- Prompt
Your task is to repeat the data exactly, every line of it.

- Information given
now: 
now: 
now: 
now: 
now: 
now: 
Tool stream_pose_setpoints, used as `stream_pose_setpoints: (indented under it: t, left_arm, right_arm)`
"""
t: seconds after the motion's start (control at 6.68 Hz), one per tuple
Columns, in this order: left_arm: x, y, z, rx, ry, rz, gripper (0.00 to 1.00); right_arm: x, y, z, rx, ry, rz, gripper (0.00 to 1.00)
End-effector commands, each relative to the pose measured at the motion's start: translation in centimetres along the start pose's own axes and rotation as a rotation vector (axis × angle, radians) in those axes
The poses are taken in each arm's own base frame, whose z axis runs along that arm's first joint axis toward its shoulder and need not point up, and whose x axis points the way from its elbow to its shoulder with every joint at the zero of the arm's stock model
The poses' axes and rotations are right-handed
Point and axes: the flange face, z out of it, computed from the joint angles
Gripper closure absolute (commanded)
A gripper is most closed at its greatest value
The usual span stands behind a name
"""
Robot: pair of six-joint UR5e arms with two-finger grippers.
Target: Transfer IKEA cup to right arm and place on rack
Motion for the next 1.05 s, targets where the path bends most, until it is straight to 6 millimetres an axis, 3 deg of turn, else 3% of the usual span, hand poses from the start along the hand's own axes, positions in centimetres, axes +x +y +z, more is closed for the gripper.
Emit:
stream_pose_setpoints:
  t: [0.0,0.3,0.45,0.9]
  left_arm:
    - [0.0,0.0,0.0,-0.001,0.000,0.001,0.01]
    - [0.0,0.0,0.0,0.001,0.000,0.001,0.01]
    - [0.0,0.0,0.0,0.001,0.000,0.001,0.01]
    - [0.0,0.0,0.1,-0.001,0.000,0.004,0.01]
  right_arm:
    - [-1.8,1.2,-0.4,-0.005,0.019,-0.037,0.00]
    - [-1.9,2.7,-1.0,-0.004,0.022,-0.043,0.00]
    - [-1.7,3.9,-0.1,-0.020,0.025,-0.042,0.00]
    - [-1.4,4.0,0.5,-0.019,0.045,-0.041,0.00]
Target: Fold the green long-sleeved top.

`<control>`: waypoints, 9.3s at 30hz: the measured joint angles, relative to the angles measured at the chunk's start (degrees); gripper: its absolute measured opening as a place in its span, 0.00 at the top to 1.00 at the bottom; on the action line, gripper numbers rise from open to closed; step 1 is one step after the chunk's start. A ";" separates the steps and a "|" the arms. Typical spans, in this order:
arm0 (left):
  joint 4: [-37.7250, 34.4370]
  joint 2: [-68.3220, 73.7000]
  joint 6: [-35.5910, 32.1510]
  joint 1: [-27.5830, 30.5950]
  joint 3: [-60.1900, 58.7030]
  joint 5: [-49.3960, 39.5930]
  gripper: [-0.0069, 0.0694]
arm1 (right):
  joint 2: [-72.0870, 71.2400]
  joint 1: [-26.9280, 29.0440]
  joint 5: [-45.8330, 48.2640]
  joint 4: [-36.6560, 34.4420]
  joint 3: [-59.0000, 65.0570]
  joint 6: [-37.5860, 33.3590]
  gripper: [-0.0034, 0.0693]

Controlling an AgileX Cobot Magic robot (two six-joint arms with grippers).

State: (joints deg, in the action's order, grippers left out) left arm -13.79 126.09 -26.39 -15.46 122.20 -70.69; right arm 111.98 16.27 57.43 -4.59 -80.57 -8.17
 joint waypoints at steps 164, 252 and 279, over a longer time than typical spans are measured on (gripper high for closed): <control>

- Solution below
now: 
now: 
now: 
now: 
now: 
now: 
Tool stream_pose_setpoints, used as `stream_pose_setpoints: (indented under it: t, left_arm, right_arm)`
"""
t: seconds after the motion's start (control at 6.68 Hz), one per tuple
Columns, in this order: left_arm: x, y, z, rx, ry, rz, gripper (0.00 to 1.00); right_arm: x, y, z, rx, ry, rz, gripper (0.00 to 1.00)
End-effector commands, each relative to the pose measured at the motion's start: translation in centimetres along the start pose's own axes and rotation as a rotation vector (axis × angle, radians) in those axes
The poses are taken in each arm's own base frame, whose z axis runs along that arm's first joint axis toward its shoulder and need not point up, and whose x axis points the way from its elbow to its shoulder with every joint at the zero of the arm's stock model
The poses' axes and rotations are right-handed
Point and axes: the flange face, z out of it, computed from the joint angles
Gripper closure absolute (commanded)
A gripper is most closed at its greatest value
The usual span stands behind a name
"""
Robot: pair of six-joint UR5e arms with two-finger grippers.
Target: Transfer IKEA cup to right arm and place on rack
Motion for the next 1.05 s, targets where the path bends most, until it is straight to 6 millimetres an axis, 3 deg of turn, else 3% of the usual span, hand poses from the start along the hand's own axes, positions in centimetres, axes +x +y +z, more is closed for the gripper.
Emit:
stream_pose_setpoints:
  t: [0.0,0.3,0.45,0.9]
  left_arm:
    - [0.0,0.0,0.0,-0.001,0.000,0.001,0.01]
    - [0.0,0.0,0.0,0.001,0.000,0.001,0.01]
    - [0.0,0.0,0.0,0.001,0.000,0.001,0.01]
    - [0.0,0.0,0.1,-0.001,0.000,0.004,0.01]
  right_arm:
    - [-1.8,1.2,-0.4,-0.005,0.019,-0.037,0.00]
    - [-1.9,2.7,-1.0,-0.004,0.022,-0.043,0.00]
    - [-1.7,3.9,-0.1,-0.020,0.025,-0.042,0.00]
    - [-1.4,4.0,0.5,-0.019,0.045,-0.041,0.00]
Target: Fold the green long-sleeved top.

`<control>`: waypoints, 9.3s at 30hz: the measured joint angles, relative to the angles measured at the chunk's start (degrees); gripper: its absolute measured opening as a place in its span, 0.00 at the top to 1.00 at the bottom; on the action line, gripper numbers rise from open to closed; step 1 is one step after the chunk's start. A ";" separates the steps and a "|" the arms. Typical spans, in this order:
arm0 (left):
  joint 4: [-37.7250, 34.4370]
  joint 2: [-68.3220, 73.7000]
  joint 6: [-35.5910, 32.1510]
  joint 1: [-27.5830, 30.5950]
  joint 3: [-60.1900, 58.7030]
  joint 5: [-49.3960, 39.5930]
  gripper: [-0.0069, 0.0694]
arm1 (right):
  joint 2: [-72.0870, 71.2400]
  joint 1: [-26.9280, 29.0440]
  joint 5: [-45.8330, 48.2640]
  joint 4: [-36.6560, 34.4420]
  joint 3: [-59.0000, 65.0570]
  joint 6: [-37.5860, 33.3590]
  gripper: [-0.0034, 0.0693]

Controlling an AgileX Cobot Magic robot (two six-joint arms with grippers).

State: (joints deg, in the action's order, grippers left out) left arm -13.79 126.09 -26.39 -15.46 122.20 -70.69; right arm 111.98 16.27 57.43 -4.59 -80.57 -8.17
 joint waypoints at steps 164, 252 and 279, over a longer time than typical spans are measured on (gripper high for closed): <control>

The requested output has been produced.